Extract the complete listing and output it unchanged.

Source material START

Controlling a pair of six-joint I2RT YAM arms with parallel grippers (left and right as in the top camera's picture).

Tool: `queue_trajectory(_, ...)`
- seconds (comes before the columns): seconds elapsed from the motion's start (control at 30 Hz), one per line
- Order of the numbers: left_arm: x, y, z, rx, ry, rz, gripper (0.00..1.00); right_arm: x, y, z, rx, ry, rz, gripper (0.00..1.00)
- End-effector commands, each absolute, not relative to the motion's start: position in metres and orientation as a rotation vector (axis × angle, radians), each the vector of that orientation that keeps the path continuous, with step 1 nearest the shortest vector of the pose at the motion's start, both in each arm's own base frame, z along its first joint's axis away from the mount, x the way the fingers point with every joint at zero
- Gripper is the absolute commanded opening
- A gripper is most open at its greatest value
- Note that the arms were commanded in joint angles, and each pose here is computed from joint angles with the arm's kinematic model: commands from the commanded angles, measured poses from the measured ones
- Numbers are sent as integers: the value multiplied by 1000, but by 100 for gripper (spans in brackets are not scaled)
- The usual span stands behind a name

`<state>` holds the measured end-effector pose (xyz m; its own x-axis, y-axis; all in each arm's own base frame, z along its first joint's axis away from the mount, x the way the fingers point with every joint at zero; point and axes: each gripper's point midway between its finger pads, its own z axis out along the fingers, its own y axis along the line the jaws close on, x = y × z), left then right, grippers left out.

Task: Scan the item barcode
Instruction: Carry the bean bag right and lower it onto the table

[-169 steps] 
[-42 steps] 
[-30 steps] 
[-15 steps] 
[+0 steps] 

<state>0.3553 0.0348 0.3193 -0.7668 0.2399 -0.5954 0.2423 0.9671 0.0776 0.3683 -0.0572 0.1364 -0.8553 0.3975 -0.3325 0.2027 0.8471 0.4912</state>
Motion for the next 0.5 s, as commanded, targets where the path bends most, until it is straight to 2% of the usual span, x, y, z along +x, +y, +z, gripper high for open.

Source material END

» **Response to this exercise**:
Controlling a pair of six-joint I2RT YAM arms with parallel grippers (left and right as in the top camera's picture).

Tool: `queue_trajectory(_, ...)`
- seconds (comes before the columns): seconds elapsed from the motion's start (control at 30 Hz), one per line
- Order of the numbers: left_arm: x, y, z, rx, ry, rz, gripper (0.00..1.00); right_arm: x, y, z, rx, ry, rz, gripper (0.00..1.00)
- End-effector commands, each absolute, not relative to the motion's start: position in metres and orientation as a rotation vector (axis × angle, radians), each the vector of that orientation that keeps the path continuous, with step 1 nearest the shortest vector of the pose at the motion's start, both in each arm's own base frame, z along its first joint's axis away from the mount, x the way the fingers point with every joint at zero
- Gripper is the absolute commanded opening
- A gripper is most open at its greatest value
- Note that the arms were commanded in joint angles, and each pose here is computed from joint angles with the arm's kinematic model: commands from the commanded angles, measured poses from the measured ones
- Numbers are sent as integers: the value multiplied by 1000, but by 100 for gripper (spans in brackets are not scaled)
- The usual span stands behind a name

`<state>` holds the measured end-effector pose (xyz m; its own x-axis, y-axis; all in each arm's own base frame, z along its first joint's axis away from the mount, x the way the fingers point with every joint at zero; point and axes: each gripper's point midway between its finger pads, its own z axis out along the fingers, its own y axis along the line the jaws close on, x = y × z), left then right, grippers left out.

Task: Scan the item barcode
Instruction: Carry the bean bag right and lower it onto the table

[-169 steps] 
[-42 steps] 
[-30 steps] 
[-15 steps] 
[+0 steps] 

<state>0.3553 0.0348 0.3193 -0.7668 0.2399 -0.5954 0.2423 0.9671 0.0776 0.3683 -0.0572 0.1364 -0.8553 0.3975 -0.3325 0.2027 0.8471 0.4912</state>
Motion for the next 0.5 s, as commanded, targets where the path bends most, until it is straight to 2% of the usual span, x, y, z along +x, +y, +z, gripper high for open.

The work on the exercise is done.